New Orleans died two years ago from the perfect storm of a warming Gulf of Mexico, the ecological destruction of the barrier islands and wetlands that used to protect the city, the poorly engineered levees and the massive incompetence of FEMA. As you drive around the city even today, the “God Help Us!” appeals are still written on the roofs and the walls of decaying homes that have not been re-built, that will now probably never be rebuilt.
Is there life after death in New Orleans? Surely in this town where you can buy gris-gris on the street-corner and the angels on the raised tombs reach speckled white arms towards the sky, life after death should not be such a difficult concept.
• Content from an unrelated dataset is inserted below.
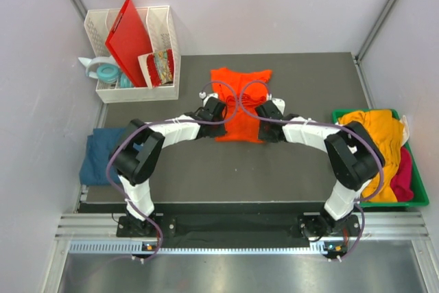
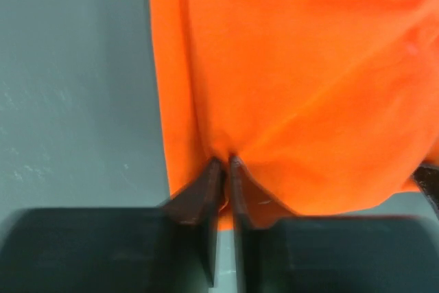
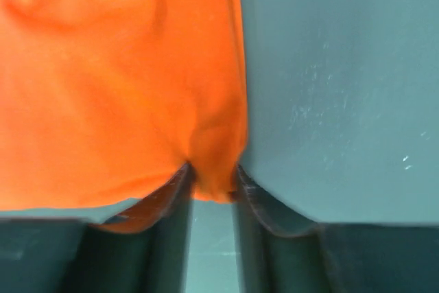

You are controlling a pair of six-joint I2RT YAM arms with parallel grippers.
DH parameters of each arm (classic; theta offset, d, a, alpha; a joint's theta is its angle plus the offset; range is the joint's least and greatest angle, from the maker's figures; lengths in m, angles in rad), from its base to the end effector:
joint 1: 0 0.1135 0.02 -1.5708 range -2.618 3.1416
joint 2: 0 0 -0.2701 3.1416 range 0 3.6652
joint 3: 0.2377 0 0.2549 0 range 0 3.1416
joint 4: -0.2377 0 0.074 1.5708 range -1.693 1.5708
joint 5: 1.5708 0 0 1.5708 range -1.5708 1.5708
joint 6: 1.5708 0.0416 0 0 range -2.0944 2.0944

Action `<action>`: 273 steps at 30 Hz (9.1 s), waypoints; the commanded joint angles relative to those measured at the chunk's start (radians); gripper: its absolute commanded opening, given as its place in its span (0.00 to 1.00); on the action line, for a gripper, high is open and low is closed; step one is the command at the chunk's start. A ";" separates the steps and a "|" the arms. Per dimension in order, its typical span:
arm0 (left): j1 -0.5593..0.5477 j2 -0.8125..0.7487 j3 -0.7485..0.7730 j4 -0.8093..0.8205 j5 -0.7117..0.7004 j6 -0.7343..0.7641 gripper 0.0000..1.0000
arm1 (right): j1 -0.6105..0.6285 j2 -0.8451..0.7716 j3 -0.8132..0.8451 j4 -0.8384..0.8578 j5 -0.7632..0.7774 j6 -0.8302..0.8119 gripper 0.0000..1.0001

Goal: Fold and stack the t-shirts
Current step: Fold the folded rectangular tshirt in 1/3 of the way, then grab one side of the 2/3 rectangular tshirt with both arms, then fold the long partially folded tshirt into a neat square

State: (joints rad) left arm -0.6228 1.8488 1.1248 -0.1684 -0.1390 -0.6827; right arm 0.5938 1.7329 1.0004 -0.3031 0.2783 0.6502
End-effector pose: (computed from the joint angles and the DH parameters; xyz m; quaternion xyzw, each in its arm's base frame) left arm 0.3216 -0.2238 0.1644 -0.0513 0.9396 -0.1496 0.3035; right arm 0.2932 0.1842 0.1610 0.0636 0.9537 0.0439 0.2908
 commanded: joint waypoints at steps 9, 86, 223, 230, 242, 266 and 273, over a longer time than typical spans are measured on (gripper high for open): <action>-0.044 -0.154 -0.178 -0.046 0.062 -0.021 0.00 | 0.090 -0.128 -0.160 -0.079 -0.030 0.118 0.00; -0.155 -0.517 -0.309 -0.033 -0.053 0.043 0.00 | 0.058 0.113 0.442 -0.096 0.153 -0.063 0.00; -0.273 -0.356 -0.464 -0.221 0.039 -0.167 0.12 | 0.483 -0.366 -0.388 -0.318 0.070 0.503 0.00; -0.278 -0.463 -0.513 -0.270 0.027 -0.166 0.00 | 0.492 -0.389 -0.385 -0.338 0.084 0.506 0.00; -0.308 -0.723 -0.331 -0.424 -0.097 -0.110 0.00 | 0.561 -0.470 -0.154 -0.522 0.295 0.500 0.00; -0.046 -0.349 0.032 -0.191 -0.261 0.098 0.00 | 0.051 -0.227 0.243 -0.308 0.294 0.000 0.00; 0.040 -0.122 0.233 -0.186 -0.237 0.167 0.00 | -0.067 0.031 0.478 -0.281 0.239 -0.080 0.00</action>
State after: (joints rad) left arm -0.6281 1.6302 1.2346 -0.3588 -0.3309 -0.5930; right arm 0.5968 1.6711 1.3567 -0.6029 0.4892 0.6685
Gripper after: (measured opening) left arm 0.022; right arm 0.014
After all, the dead floated up from their tombs during the floods of Katrina. Why shouldn’t the city float up from its watery grave as well?
One place New Orleans is alive is at the Home Depot. I went with the center director to buy building supplies and while most stores in St. Bernard Parish are still boarded up, the Home Depot is doing a booming business. Home Depot was one of the very first businesses to re-open in the devastated areas of New Orleans—they aren’t the fancy, new style Home Depots, but the old style corrugated metal sheds that echoed from the rain of a brief, hard shower.
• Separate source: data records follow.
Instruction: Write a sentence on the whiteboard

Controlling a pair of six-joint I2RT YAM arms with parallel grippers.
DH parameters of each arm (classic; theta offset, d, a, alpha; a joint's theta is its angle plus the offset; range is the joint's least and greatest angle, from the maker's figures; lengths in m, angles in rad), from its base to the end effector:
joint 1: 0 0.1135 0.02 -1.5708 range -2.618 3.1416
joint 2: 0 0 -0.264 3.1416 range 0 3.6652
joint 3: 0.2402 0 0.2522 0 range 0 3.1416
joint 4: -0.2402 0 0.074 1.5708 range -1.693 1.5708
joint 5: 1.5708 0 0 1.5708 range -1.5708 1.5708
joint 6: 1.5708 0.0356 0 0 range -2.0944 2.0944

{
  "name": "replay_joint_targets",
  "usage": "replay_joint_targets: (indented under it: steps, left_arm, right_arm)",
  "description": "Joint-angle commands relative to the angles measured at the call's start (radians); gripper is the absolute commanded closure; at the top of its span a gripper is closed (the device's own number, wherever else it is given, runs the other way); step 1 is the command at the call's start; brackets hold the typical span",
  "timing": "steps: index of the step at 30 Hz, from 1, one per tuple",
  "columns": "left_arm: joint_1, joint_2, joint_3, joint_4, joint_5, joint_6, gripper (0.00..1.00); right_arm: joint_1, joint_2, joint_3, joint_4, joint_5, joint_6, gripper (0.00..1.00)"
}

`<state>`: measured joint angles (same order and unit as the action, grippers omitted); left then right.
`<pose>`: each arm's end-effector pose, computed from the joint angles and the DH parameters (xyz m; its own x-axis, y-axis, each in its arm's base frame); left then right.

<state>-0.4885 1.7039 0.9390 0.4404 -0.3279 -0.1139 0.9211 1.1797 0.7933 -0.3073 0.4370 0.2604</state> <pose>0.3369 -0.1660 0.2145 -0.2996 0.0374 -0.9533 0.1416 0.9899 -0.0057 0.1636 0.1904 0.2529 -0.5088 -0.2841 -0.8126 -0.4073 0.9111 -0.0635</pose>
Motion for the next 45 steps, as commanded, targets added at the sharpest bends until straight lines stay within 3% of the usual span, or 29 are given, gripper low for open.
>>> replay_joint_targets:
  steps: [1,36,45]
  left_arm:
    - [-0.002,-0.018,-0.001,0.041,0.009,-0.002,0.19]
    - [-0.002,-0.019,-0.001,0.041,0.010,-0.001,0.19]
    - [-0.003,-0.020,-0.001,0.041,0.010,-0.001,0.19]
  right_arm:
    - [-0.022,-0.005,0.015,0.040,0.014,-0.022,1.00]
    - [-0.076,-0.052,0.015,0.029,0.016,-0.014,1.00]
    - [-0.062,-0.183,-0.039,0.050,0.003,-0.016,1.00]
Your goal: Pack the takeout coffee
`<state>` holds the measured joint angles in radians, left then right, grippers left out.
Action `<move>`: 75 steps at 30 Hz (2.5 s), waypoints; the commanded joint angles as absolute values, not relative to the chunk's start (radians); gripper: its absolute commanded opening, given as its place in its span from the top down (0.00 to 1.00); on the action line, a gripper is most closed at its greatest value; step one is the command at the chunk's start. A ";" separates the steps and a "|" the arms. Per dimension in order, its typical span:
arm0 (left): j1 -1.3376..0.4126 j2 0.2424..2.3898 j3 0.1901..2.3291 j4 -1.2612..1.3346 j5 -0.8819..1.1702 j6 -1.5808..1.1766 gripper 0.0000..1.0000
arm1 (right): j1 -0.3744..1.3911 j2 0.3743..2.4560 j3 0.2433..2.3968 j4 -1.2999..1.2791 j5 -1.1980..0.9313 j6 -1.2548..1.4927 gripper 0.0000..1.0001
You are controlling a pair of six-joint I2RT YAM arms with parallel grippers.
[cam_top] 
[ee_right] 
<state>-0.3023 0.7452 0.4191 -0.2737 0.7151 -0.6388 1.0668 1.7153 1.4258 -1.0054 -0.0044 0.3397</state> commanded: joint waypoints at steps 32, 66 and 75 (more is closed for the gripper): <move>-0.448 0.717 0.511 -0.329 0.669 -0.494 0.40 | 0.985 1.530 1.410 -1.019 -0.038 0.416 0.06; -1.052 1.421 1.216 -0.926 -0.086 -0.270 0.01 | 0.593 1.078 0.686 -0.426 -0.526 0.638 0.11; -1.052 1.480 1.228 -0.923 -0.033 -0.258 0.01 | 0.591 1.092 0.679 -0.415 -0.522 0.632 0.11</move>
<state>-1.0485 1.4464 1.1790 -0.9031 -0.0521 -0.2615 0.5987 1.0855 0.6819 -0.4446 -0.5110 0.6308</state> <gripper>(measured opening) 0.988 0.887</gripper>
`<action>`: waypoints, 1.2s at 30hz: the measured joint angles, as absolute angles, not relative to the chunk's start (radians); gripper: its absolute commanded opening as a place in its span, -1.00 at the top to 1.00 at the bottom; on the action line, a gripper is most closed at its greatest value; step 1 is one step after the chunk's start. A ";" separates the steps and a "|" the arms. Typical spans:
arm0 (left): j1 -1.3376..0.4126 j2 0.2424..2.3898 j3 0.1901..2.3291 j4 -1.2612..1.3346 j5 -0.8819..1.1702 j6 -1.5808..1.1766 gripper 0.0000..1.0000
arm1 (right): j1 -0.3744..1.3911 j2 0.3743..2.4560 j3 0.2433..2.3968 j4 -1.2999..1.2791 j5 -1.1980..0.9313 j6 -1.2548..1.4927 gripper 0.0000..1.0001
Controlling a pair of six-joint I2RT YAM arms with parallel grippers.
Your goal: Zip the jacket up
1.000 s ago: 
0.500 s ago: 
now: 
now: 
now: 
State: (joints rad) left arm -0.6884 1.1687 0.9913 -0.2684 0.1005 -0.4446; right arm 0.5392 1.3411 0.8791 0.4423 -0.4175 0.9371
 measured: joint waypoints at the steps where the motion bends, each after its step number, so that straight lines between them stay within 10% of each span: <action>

And yet, there’s no jazz in the streets. The few street musicians are white and they play country or rock. Bourbon street rocks, it does not moan anymore.
There is a concrete plan to bring a lot of music back to New Orleans, however. “Musicians Village” was conceived by New Orleans natives Harry Connick, Jr. and Branford Marsalis in partnership with Habitat for Humanity. On an eight-acre parcel in the upper part of the devastated 9th ward, a plan was made for the construction of 72 single-family homes on the Habitat model of partnership among volunteers, donors, sponsors and low-income families. Their website www.nolamusiciansvillage.org is very informative. I have visited Musicians Village myself and in the street I was on about a dozen houses were occupied. The Musicians Village website indicates that all 72 houses have been started or completed and there was a dedication last month. I did also talk to one very unhappy musician who could not get into the project, but I have recently spoken to a member of the organization are there are, of course, difficulties that arise in helping people qualify.
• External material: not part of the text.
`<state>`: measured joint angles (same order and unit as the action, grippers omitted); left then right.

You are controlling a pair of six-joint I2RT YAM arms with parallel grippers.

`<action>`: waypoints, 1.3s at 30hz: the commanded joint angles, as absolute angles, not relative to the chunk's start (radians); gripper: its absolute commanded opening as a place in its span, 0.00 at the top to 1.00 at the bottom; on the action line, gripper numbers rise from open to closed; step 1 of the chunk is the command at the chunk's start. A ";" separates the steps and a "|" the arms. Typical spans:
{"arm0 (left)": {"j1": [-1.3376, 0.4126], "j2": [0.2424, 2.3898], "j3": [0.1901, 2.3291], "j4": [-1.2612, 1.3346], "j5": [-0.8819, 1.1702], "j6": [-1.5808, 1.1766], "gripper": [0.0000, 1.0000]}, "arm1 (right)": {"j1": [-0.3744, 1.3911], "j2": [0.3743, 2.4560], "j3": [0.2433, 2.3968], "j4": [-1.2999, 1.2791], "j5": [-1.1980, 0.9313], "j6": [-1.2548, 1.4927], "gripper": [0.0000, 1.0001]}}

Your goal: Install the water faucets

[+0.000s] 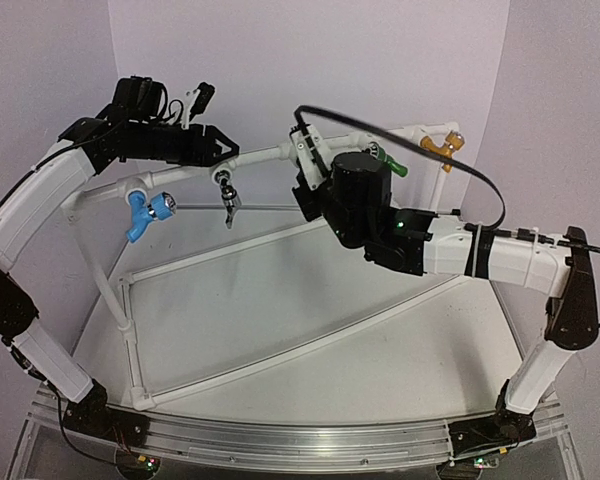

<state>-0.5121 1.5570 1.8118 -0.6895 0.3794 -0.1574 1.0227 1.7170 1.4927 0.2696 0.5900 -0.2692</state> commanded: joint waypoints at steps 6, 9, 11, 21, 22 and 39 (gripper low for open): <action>-0.525 1.608 1.756 -0.921 0.409 -0.188 0.43 | 0.896 1.682 1.513 0.382 0.356 0.908 1.00; -0.525 1.600 1.753 -0.916 0.414 -0.191 0.43 | 0.896 1.697 1.551 0.401 0.297 0.967 1.00; -0.525 1.594 1.752 -0.914 0.421 -0.191 0.43 | 0.896 1.691 1.557 0.411 0.275 0.957 0.98; -0.524 1.595 1.747 -0.910 0.427 -0.183 0.43 | 0.897 1.596 1.483 0.262 0.205 0.625 0.11; -0.524 1.596 1.747 -0.910 0.427 -0.183 0.43 | 0.897 1.583 1.475 0.243 0.197 0.589 0.04; -0.524 1.607 1.759 -0.914 0.428 -0.176 0.43 | 0.907 1.323 1.464 -0.173 -0.072 -0.108 0.02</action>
Musicians Village is a good, though small start, but on October 12, the New Orleans city recovery director, Ed Blakely, released a drastically scaled down plan from even what his office issued in March. Some public housing is included in that plan, but all admit that the kind of public investment in re-building for the most displaced from Katrina, the kinds of public sector projects that will invit them back, is still a long, long way off.
In all the biblical portraits we have of heaven, there is music, lots of music. The hymn “Amazing Grace” helps us hear the heavenly chorus, “When we’ve been there ten thousand years, bright shining as the sun, there’s no less days to sing God’s praise than when we’ve first begun.” You’ve got to sing it to believe in heaven.
Jazz was born out of the suffering of enslaved African peoples who rose above their condition to celebrate the triumph of life over death. “Do You Know What it Means To Miss New Orleans?” Louis Armstrong laments in his gravely voice. Yes, I know, a little bit. The soul of New Orleans has not come back and so New Orleans is still dead. The shiny respirator of Harrah’s Casino is pumping breath into the tourist industry, but the funk is gone. These pearly gates are still rusted shut from the brackish water that has receded in time but not in memory. I would have been glad to see a ghost or two in the rain-washed streets late at night. I looked, but there was nobody even haunting the place.
When I die I believe that somehow I will be reunited with God in the kind of transport of soul that is felt deep in your chest, in your innards, when sometimes briefly here on earth you hear the music of the funkier angels of God like Buddy Bolden, Joe “King” Oliver, Louis Armstrong, and Fats Domino. Domino had chosen to stay at home during Katrina with his wife who was in poor health. He was thought to have died in the storm; someone spray-pained a message on his home, “RIP Fats. You will be missed.” In fact he was rescued by helicopter and evacuated. He has not moved back to New Orleans, though there is a project to restore his home.
I believe in God; I believe in life after death; I just don’t want to waste my time or yours speculating about the details about what happens after we die because for me trust in God is enough (and anyway I figure that some day we will all know exactly what happens).
I am more interested in death in this life and where we fail one another so massively that life becomes a living death, a specter, a sham, a ghost of its former self. Will there be life after death for the great city of New Orleans or will those whose spirits and bodies were flooded out never be able to return?